Task: Find the lines holding the string "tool" in the data, then copy all of them.

Recorded information:
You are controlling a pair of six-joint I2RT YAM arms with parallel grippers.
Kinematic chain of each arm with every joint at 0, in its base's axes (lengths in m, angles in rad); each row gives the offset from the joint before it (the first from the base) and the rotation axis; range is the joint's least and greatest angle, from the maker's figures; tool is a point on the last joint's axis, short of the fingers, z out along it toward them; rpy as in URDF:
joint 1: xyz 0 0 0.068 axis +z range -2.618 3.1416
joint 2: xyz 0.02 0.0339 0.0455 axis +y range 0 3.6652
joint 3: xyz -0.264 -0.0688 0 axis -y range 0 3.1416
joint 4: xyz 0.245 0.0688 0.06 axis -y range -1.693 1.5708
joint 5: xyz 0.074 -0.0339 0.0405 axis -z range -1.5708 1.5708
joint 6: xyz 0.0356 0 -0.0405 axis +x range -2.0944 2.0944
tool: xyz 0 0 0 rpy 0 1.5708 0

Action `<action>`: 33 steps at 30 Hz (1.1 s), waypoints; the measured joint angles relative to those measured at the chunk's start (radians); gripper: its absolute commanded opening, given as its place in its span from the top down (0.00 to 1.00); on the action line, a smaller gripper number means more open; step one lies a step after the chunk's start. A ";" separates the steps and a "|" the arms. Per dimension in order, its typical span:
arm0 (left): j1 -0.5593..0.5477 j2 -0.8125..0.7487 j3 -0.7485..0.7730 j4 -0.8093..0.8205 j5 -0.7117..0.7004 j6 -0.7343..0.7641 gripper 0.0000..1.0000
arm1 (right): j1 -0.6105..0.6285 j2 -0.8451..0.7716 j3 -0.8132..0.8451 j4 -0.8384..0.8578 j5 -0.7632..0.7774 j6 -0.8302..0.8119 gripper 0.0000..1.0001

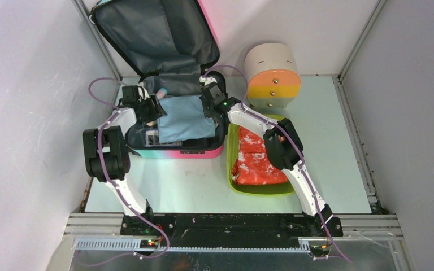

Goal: Open, take out, and arrange the luggage

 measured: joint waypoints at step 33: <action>-0.085 -0.225 -0.069 0.059 -0.079 -0.100 1.00 | 0.018 -0.098 -0.018 0.005 0.057 -0.002 1.00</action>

Exercise response:
Kinematic chain of each arm with every joint at 0, in its base's axes (lengths in m, angles in rad); each row gives the offset from the joint before it (the first from the base) and the rotation axis; range is the joint's least and greatest angle, from the maker's figures; tool is a point on the last joint's axis, short of the fingers, z out along it toward them; rpy as in URDF:
tool: xyz 0 0 0 rpy 0 1.5708 0

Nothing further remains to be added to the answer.